If you also want the same stacktrace you get if you do not catch the exception, you can get that like this (still inside the except clause):
import traceback
print traceback.format_exc()
If you use the logging module, you can print the exception to the log (along with a message) like this:
import logging
log = logging.getLogger()
log.exception("Message for you, sir!")
If you want to dig deeper and examine the stack, look at variables etc., use the post_mortem function of the pdb module inside the except block:
import pdb
pdb.post_mortem()
I've found this last method to be invaluable when hunting down bugs.
ANSWER 2
Score 161
Get the name of the class that exception object belongs:
e.__class__.__name__
and using print_exc() function will also print stack trace which is essential info for any error message.
Like this:
from traceback import print_exc
class CustomException(Exception): pass
try:
raise CustomException("hi")
except Exception as e:
print ('type is:', e.__class__.__name__)
print_exc()
# print("exception happened!")
You will get output like this:
type is: CustomException
Traceback (most recent call last):
File "exc.py", line 7, in <module>
raise CustomException("hi")
CustomException: hi
And after print and analysis, the code can decide not to handle exception and just execute raise:
from traceback import print_exc
class CustomException(Exception): pass
def calculate():
raise CustomException("hi")
try:
calculate()
except CustomException as e:
# here do some extra steps in case of CustomException
print('custom logic doing cleanup and more')
# then re raise same exception
raise
Output:
custom logic doing cleanup and more
And interpreter prints exception:
Traceback (most recent call last):
File "test.py", line 9, in <module>
calculate()
File "test.py", line 6, in calculate
raise CustomException("hi")
__main__.CustomException: hi
After raise original exception continues to propagate further up the call stack. (Beware of possible pitfall) If you raise new exception it caries new (shorter) stack trace.
from traceback import print_exc
class CustomException(Exception):
def __init__(self, ok):
self.ok = ok
def calculate():
raise CustomException(False)
try:
calculate()
except CustomException as e:
if not e.ok:
# Always use `raise` to rethrow exception
# following is usually mistake, but here we want to stress this point
raise CustomException(e.ok)
print("handling exception")
Output:
Traceback (most recent call last):
File "test.py", line 13, in <module>
raise CustomException(e.message)
__main__.CustomException: hi
Notice how traceback does not include calculate() function from line 9 which is the origin of original exception e.
ANSWER 3
Score 16
You usually should not catch all possible exceptions with try: ... except as this is overly broad. Just catch those that are expected to happen for whatever reason. If you really must, for example if you want to find out more about some problem while debugging, you should do
try:
...
except Exception as ex:
print ex # do whatever you want for debugging.
raise # re-raise exception.
ANSWER 4
Score 13
Most answers point to except (…) as (…): syntax (rightly so) but at the same time nobody wants to talk about an elephant in the room, where the elephant is sys.exc_info() function.
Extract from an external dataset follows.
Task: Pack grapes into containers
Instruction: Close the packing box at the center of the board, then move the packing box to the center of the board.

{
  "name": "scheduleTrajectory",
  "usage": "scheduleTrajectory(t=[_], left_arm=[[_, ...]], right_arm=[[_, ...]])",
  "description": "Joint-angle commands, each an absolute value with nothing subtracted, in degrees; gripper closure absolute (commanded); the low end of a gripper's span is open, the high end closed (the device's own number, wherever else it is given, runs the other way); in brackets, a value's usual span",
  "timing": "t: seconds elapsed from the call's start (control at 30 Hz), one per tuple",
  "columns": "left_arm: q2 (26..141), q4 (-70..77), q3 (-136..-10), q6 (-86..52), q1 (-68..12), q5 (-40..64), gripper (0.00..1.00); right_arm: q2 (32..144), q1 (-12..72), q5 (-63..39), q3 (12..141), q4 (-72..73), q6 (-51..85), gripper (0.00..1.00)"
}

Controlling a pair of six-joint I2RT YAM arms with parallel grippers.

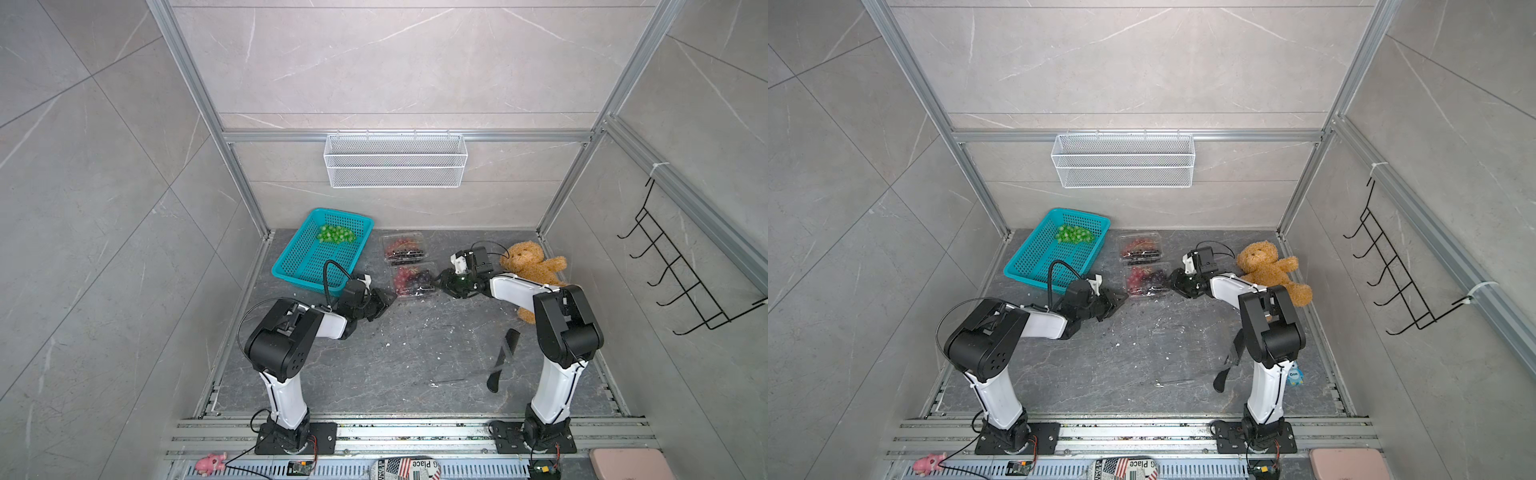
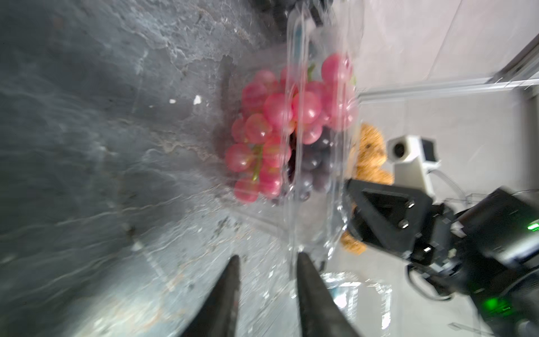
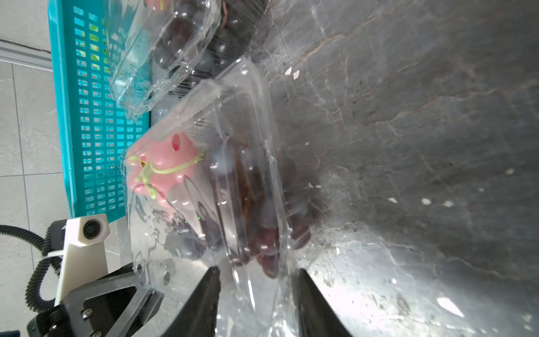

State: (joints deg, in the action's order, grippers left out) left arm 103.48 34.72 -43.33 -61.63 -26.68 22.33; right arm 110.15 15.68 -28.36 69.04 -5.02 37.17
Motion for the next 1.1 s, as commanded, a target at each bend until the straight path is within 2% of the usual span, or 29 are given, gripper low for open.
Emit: scheduleTrajectory(t=[0.0,0.17,0.47,0.5,0.53,0.57,1.07], left_arm=[[98.9,23.6,-46.3,-56.4,-26.2,19.7,0.54],[98.3,16.1,-51.0,-53.1,-25.4,19.8,0.48],[101.0,12.6,-56.2,-51.1,-22.9,21.7,0.40],[101.6,12.7,-56.8,-50.9,-22.7,22.2,0.29],[102.1,12.0,-57.6,-50.6,-22.6,22.3,0.12],[102.8,10.3,-58.9,-49.9,-22.5,22.3,0.01],[109.1,7.1,-69.0,-49.6,-22.4,24.2,0.01]], right_arm=[[109.9,16.0,-28.5,67.4,-6.3,38.7,0.57],[110.1,16.0,-28.9,67.4,-5.0,40.5,0.57],[110.7,17.0,-29.2,67.7,-2.7,43.8,0.58],[110.9,17.2,-29.2,68.0,-2.7,44.0,0.57],[111.0,17.3,-29.1,68.2,-2.7,44.1,0.57],[111.2,17.4,-28.9,68.5,-2.7,44.3,0.57],[115.5,18.1,-27.8,75.7,-5.8,43.6,0.57]])
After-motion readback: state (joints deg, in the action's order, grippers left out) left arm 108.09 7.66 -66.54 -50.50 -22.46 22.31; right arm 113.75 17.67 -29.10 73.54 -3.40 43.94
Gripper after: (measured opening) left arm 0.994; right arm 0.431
From the documentation of sys module (emphasis mine):
This function returns a tuple of three values that give information about the exception that is currently being handled.
(…)
If no exception is being handled anywhere on the stack, a tuple containing three None values is returned. Otherwise, the values returned are (type, value, traceback). Their meaning is: type gets the type of the exception being handled (a subclass of BaseException); value gets the exception instance (an instance of the exception type); traceback gets a traceback object (see the Reference Manual) which encapsulates the call stack at the point where the exception originally occurred.
I think the sys.exc_info() could be treated as the most direct answer to the original question of How do I know what type of exception occurred?